- **WORK TO BE COMPLETED**
Take the data from its first line. Print each line exactly until the line containing "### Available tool" has been printed too.

- **AVAILABLE RECORDS**
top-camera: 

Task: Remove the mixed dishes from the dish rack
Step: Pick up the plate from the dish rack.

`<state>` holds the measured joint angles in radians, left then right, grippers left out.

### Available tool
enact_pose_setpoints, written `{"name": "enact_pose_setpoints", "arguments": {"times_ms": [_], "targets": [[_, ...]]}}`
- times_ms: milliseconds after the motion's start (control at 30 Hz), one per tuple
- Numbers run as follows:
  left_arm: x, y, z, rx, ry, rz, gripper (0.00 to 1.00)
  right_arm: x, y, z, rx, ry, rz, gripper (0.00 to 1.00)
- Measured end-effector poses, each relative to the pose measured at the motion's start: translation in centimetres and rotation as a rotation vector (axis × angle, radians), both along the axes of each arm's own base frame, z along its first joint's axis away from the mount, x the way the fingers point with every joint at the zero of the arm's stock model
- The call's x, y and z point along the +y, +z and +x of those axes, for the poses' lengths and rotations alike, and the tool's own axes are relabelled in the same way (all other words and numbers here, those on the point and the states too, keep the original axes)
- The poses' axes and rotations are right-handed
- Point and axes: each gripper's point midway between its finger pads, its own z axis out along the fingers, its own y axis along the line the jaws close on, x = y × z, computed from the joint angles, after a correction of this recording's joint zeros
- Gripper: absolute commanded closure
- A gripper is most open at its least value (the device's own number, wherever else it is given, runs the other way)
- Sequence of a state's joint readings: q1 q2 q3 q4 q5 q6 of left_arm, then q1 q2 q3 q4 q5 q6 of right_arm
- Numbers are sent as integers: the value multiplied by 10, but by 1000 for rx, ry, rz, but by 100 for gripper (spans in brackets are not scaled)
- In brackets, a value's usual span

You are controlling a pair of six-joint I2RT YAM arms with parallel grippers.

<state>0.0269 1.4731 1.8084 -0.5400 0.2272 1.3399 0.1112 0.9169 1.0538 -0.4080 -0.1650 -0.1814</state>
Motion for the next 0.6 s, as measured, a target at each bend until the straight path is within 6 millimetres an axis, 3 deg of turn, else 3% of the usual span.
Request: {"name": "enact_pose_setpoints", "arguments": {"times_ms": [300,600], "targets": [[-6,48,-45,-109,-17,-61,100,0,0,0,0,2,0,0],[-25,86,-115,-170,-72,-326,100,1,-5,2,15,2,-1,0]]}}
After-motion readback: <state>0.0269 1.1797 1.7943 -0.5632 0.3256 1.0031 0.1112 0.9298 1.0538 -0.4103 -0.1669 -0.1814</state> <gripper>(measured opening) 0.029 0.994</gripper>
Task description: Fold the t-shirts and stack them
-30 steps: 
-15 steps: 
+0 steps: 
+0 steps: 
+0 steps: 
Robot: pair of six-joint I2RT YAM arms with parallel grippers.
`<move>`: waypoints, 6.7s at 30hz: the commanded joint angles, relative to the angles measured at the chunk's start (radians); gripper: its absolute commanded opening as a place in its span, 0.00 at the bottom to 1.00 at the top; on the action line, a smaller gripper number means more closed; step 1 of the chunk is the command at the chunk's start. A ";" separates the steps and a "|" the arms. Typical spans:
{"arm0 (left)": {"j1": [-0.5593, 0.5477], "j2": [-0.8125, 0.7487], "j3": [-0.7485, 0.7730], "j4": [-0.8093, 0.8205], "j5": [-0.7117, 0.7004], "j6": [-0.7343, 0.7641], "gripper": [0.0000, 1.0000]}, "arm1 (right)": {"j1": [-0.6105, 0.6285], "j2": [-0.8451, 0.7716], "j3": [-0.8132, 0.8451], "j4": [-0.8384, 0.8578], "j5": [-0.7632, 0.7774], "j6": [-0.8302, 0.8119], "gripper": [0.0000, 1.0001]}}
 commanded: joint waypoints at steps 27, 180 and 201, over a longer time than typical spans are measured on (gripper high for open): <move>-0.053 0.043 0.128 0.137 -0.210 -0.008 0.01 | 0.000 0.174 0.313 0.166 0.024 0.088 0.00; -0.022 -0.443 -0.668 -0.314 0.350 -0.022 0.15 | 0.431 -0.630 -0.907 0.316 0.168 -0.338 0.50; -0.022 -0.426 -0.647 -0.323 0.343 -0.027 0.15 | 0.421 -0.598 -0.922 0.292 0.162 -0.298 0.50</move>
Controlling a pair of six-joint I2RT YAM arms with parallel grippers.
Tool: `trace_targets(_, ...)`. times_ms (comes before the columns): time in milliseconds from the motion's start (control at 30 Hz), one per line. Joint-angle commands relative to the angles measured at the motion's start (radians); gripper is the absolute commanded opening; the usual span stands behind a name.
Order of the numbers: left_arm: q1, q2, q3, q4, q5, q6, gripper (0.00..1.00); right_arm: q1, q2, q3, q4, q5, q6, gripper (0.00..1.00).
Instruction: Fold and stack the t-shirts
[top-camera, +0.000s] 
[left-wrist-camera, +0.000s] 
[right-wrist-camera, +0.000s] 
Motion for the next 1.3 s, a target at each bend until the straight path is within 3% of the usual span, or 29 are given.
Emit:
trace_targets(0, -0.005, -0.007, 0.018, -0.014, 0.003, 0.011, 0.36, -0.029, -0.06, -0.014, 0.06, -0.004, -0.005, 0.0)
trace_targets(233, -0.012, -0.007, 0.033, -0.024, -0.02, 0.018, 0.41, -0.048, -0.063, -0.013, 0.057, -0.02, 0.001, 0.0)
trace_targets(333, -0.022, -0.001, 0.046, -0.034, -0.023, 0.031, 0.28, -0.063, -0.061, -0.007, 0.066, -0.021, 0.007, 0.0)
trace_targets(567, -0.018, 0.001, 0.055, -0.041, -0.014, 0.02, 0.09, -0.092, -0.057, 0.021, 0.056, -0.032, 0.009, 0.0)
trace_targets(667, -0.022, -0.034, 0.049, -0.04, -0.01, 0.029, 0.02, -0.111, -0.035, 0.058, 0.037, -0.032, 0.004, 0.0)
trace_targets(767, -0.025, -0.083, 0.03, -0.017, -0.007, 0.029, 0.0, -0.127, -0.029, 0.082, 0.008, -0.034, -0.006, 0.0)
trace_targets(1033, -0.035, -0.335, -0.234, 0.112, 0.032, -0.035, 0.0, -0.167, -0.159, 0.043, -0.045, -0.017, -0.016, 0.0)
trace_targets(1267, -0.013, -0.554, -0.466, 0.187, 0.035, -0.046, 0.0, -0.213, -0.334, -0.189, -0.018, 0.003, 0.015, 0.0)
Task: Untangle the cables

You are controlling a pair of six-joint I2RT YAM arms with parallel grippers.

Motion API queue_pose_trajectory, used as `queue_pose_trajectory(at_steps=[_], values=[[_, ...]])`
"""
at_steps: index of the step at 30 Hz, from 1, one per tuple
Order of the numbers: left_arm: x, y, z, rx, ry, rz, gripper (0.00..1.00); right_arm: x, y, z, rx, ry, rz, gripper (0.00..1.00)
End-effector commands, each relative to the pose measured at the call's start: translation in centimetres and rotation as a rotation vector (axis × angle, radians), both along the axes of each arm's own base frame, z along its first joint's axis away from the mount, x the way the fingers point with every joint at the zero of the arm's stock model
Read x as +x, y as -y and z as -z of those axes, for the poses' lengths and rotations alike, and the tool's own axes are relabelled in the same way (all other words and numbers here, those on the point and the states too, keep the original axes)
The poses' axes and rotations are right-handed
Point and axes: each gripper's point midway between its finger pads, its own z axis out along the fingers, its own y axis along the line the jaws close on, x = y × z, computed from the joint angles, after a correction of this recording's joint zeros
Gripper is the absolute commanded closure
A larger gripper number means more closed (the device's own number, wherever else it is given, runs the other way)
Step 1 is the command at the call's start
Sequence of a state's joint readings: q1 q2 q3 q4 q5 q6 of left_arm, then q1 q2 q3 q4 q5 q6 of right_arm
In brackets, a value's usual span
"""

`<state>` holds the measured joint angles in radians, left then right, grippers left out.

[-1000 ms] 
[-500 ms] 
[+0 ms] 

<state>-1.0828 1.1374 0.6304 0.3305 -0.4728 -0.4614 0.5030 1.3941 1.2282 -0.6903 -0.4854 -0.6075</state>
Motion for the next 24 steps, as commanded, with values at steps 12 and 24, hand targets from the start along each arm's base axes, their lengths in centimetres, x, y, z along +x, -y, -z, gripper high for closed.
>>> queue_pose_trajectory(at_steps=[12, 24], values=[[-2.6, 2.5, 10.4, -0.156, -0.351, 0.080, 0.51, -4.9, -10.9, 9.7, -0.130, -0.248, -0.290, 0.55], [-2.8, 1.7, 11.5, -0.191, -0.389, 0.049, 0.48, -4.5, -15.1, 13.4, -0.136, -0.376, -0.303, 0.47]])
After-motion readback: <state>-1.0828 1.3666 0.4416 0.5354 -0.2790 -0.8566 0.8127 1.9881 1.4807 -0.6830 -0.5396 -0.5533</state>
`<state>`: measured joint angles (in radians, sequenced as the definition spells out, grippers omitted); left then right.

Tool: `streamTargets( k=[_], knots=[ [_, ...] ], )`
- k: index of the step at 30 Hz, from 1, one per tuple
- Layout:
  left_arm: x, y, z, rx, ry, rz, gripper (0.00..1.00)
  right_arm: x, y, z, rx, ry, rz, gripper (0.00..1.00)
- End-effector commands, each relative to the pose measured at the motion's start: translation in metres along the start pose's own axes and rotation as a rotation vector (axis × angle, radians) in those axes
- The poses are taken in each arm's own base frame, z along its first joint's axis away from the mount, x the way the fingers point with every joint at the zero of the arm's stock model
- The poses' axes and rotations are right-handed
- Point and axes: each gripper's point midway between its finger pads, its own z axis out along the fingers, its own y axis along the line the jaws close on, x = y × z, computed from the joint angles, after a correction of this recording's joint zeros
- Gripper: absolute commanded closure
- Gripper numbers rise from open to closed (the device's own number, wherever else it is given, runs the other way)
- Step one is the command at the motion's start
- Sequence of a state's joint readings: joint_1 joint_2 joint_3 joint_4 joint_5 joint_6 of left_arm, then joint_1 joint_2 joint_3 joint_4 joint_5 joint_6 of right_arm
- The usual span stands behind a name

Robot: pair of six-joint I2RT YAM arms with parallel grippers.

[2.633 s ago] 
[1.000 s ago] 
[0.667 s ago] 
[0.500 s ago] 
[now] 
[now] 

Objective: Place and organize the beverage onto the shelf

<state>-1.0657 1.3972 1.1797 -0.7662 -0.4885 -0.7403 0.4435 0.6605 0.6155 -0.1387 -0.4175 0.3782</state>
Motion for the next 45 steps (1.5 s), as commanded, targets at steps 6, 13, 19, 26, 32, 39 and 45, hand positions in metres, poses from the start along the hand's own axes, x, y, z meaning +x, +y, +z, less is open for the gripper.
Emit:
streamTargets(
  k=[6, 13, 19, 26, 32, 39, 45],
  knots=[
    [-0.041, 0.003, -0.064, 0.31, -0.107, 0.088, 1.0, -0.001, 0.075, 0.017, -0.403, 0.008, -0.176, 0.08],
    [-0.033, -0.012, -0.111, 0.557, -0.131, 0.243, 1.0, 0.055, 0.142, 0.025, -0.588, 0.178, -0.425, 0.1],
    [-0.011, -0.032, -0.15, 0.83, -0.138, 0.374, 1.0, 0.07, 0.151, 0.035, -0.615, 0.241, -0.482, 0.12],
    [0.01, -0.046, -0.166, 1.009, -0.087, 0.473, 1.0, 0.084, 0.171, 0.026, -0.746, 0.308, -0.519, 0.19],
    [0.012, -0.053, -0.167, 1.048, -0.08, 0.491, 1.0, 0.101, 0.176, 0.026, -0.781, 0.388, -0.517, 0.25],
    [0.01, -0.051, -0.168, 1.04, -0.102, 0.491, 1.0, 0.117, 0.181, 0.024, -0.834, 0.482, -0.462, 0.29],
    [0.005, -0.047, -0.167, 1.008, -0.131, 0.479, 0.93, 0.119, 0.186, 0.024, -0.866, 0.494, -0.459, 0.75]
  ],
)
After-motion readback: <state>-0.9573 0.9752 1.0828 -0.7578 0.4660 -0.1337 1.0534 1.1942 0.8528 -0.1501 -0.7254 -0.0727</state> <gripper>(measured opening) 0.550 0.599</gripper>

- **RESULT**
top-camera: 

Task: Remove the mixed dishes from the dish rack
Step: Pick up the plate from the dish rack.

`<state>` holds the measured joint angles in radians, left then right, grippers left out.

### Available tool

This completes the output.